Climate science can seem dense, remote, and abstract. But through the lens of this one tree, it becomes immediate and intimate. In Witness Tree, environmental reporter Lynda V. Mapes takes us through her year living with one red oak at the Harvard Forest. We learn about carbon cycles and leaf physiology, but also experience the seasons as people have for centuries, watching for each new bud, and listening for each new bird and frog call in spring. We savor the cadence of falling autumn leaves, and glory of snow and starry winter nights. Lynda takes us along as she climbs high into the oak's swaying boughs, and scientists core deep into the oak's heartwood, dig into its roots and probe the teeming life of the soil. She brings us eye-level with garter snakes and newts, and alongside the squirrels and jays devouring the oak's acorns. Season by season she reveals the secrets of trees, how they work, and sustain a vast community of lives, including our own.
The oak is a living timeline and witness to climate change. While stark in its implications, Witness Tree is a beautiful and lyrical read, rich in detail, sweeps of weather, history, people, and animals.
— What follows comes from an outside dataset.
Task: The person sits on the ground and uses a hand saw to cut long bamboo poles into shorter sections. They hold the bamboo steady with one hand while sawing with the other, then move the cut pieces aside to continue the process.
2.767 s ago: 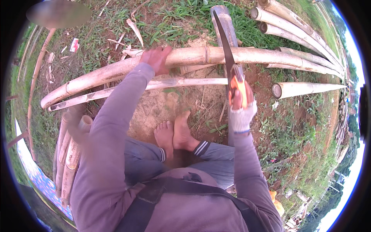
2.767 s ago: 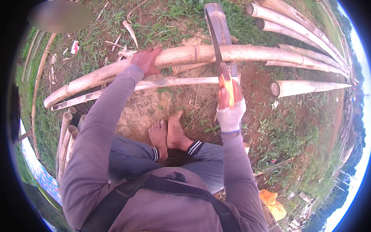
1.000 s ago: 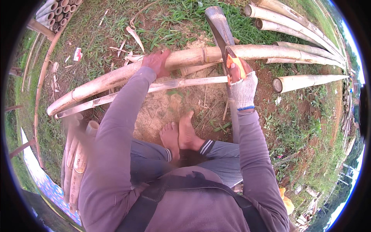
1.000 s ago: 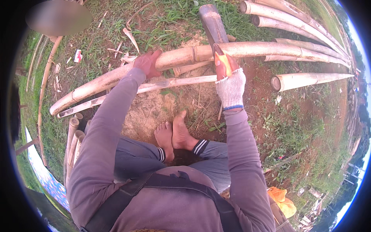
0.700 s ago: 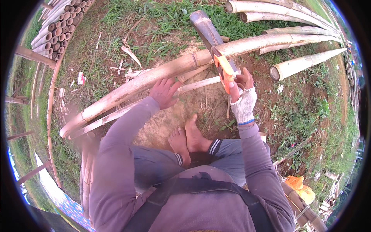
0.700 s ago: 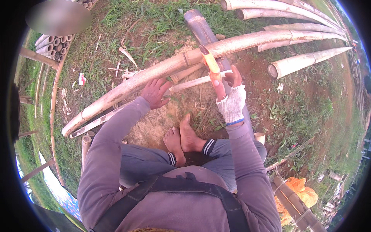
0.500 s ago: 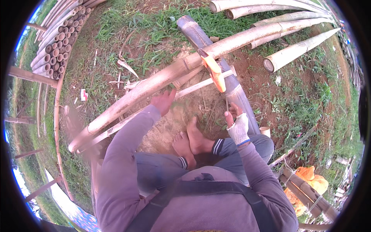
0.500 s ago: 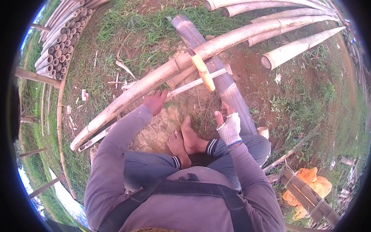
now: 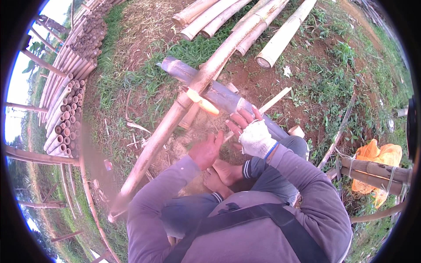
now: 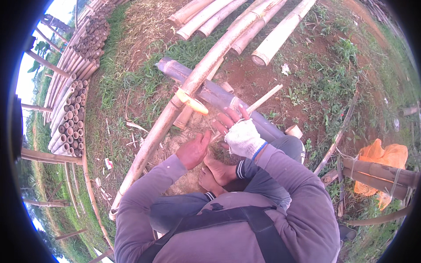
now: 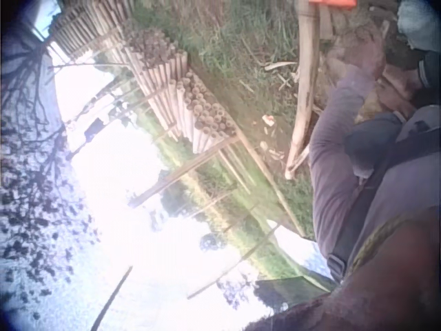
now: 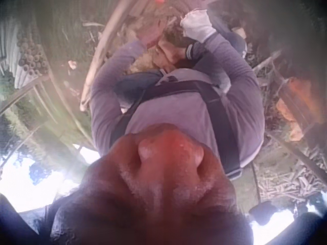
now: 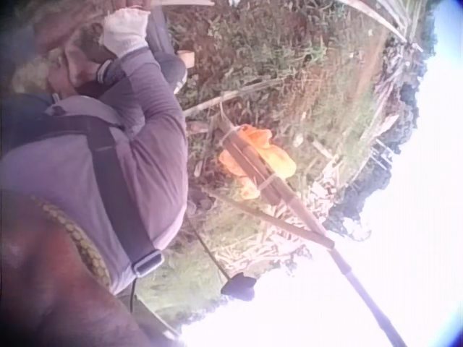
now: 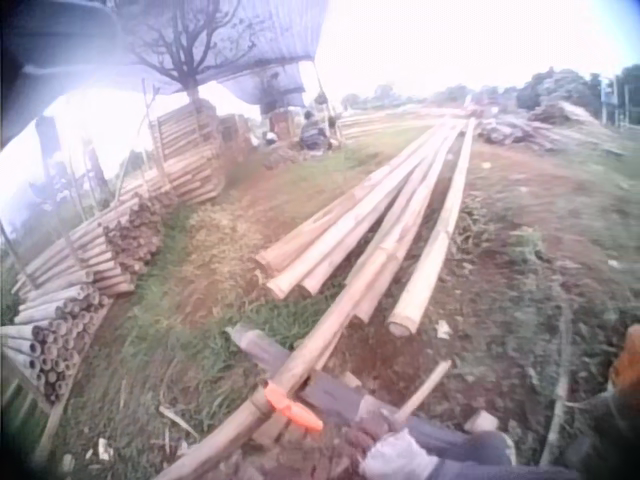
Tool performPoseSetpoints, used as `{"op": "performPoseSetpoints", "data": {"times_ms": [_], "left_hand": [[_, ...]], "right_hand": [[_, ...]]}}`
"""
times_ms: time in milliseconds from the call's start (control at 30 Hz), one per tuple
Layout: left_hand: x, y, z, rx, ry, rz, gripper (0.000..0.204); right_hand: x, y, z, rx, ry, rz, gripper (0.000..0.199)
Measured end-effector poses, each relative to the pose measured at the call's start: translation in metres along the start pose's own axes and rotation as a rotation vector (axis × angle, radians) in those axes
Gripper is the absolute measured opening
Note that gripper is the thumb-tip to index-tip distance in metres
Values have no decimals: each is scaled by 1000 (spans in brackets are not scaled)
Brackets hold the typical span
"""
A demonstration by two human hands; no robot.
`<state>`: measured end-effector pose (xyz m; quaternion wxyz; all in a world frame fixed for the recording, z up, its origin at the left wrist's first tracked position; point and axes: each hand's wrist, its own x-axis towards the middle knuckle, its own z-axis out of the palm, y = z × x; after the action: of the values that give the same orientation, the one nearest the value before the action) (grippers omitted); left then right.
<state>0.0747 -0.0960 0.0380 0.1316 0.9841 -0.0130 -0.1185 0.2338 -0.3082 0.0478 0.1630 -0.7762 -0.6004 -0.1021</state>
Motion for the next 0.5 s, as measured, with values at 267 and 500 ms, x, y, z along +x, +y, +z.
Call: {"op": "performPoseSetpoints", "data": {"times_ms": [267, 500], "left_hand": [[15, 54, -69, 250, -208, 98, 52], [23, 112, -142, 196, 529, 607, 42]], "right_hand": [[-36, 24, 23, 85, -124, 74, 36], [-32, 6, 44, 362, 285, 626, 35]]}}
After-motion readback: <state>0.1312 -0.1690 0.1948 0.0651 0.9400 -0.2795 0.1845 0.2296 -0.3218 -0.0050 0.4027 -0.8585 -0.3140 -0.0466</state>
It is a story rooted in hope, beauty, wonder, and the possibility of renewal in people's connection to nature.
PUBLISHERS WEEKLY
Seattle Times reporter Mapes (Elwha: A River Reborn) spends a year exploring the "miracle of the ordinary" through physical proximity to a single large but otherwise unexceptional specimen of a ubiquitous tree, the red oak, inside the Harvard Forest in central Massachusetts. The work echoes Thoreau's retreat to Walden in form, though Mapes's tree is less her teacher than a cherished primary source. Mapes occasionally bursts forth with moments of wonder in recounting her experience, but her overall style of engagement is more academic than sensual. She includes a broad range of expertise and perspective, seeking out archivists, phenologists, carpenters, soil ecologists, professional tree climbers, and local cows, and considering the technologies of webcams and drones. The net effect is pleasant but bland. Mapes displays a down-to-earth optimism in her smooth prose and cheerful banter in her conversations, but her experience feels overly planned and curated; her year-long narrative lacks any notable moments beyond her scheduled expert visits, especially when compared to the lively history of the area that she pulls from Harvard's archives. Mapes acknowledges climate change fears but ends on a positive note about trees' resilience and New England's rewilding in the last century. Her work is unfortunately underwhelming.